We traveled on here for a while. Was windy but not chilly. Nice day actually.

Totally silent out here except the wind. Then I hear a rumble and he hears it. A huge loaded dump truck barreling down this road. No photos of it. It was a red PeterBilt though.










He was nervous but okay. I struggled to get the stupid iPhone back in my pocket. Guy comes by, and blows his air horn. That was just too much for my poor ole guy. He went running.

Running down this.









That's the road to the right the man was driving on from the mine.


So he's running. I'm half paying attention half trying to get the phone in my pocket. My bad, I know. Anyhow I see a dip up ahead of us. I try to stop him, even a one rein stop which he knows wasn't really helping because he's so big and I was struggling. Well he sees the dip in the grass which really wasn't anything that he couldn't have run on. It was just shorter grass. Well he stops. Flat, and spins to the left almost like a jump refusal. Well I lost my seat because of that phone, haha. So I gave up and said "NOOO not the PHONE!" and made sure I caught myself with my face and not my hip. Where my phone was.

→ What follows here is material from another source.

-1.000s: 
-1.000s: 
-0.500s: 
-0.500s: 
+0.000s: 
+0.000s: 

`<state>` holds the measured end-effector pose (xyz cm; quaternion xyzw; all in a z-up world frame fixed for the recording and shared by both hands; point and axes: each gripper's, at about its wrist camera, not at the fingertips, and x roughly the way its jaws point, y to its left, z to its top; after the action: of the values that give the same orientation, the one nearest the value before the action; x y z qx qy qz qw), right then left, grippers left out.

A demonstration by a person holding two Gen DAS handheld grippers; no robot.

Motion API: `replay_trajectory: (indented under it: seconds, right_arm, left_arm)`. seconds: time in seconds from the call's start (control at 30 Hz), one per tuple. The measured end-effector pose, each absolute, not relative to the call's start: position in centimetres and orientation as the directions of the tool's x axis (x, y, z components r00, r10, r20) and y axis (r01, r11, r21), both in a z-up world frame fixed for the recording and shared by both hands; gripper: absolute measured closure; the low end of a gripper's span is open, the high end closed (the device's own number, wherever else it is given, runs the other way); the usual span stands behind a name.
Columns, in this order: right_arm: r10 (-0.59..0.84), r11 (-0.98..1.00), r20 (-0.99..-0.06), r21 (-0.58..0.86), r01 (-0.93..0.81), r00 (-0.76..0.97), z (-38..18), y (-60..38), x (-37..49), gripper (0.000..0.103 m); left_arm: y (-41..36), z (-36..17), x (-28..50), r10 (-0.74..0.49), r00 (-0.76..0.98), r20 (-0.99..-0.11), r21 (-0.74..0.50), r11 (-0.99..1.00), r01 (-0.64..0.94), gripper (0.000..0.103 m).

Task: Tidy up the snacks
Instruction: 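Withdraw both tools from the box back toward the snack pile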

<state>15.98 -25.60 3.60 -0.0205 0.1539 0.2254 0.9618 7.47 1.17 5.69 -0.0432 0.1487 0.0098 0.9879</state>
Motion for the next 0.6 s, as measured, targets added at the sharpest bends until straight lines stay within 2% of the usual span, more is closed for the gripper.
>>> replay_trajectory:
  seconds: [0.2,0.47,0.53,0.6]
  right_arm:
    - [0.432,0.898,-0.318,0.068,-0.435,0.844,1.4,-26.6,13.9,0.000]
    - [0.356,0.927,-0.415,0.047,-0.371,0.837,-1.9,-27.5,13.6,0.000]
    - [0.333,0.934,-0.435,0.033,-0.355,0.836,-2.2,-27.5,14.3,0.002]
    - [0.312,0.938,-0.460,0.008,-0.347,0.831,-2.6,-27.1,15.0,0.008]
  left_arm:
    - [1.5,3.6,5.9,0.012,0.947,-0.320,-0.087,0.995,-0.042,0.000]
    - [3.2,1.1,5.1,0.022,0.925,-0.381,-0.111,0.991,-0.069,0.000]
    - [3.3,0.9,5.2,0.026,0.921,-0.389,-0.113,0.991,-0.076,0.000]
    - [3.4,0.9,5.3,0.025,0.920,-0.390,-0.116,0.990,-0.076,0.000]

So I'm on the ground. I jump up and walk over to some shorter dryer looking grass and sit down to make sure my phone is okay.

He follows me.

Stands over me. He looked SO guilty I had to take a photo.









Guilty face is guilty?

So I sat there for a while making sure my phone was fine. Once I was ready to get back on I put him in a ditch and he stood stock still for me to get on. Haha, I think he knew he fudged up.


We rode for two more hours after the fall.

Through all this.










Way past the body of water, into that forest. It was cool, and once he settled down we had a good time. 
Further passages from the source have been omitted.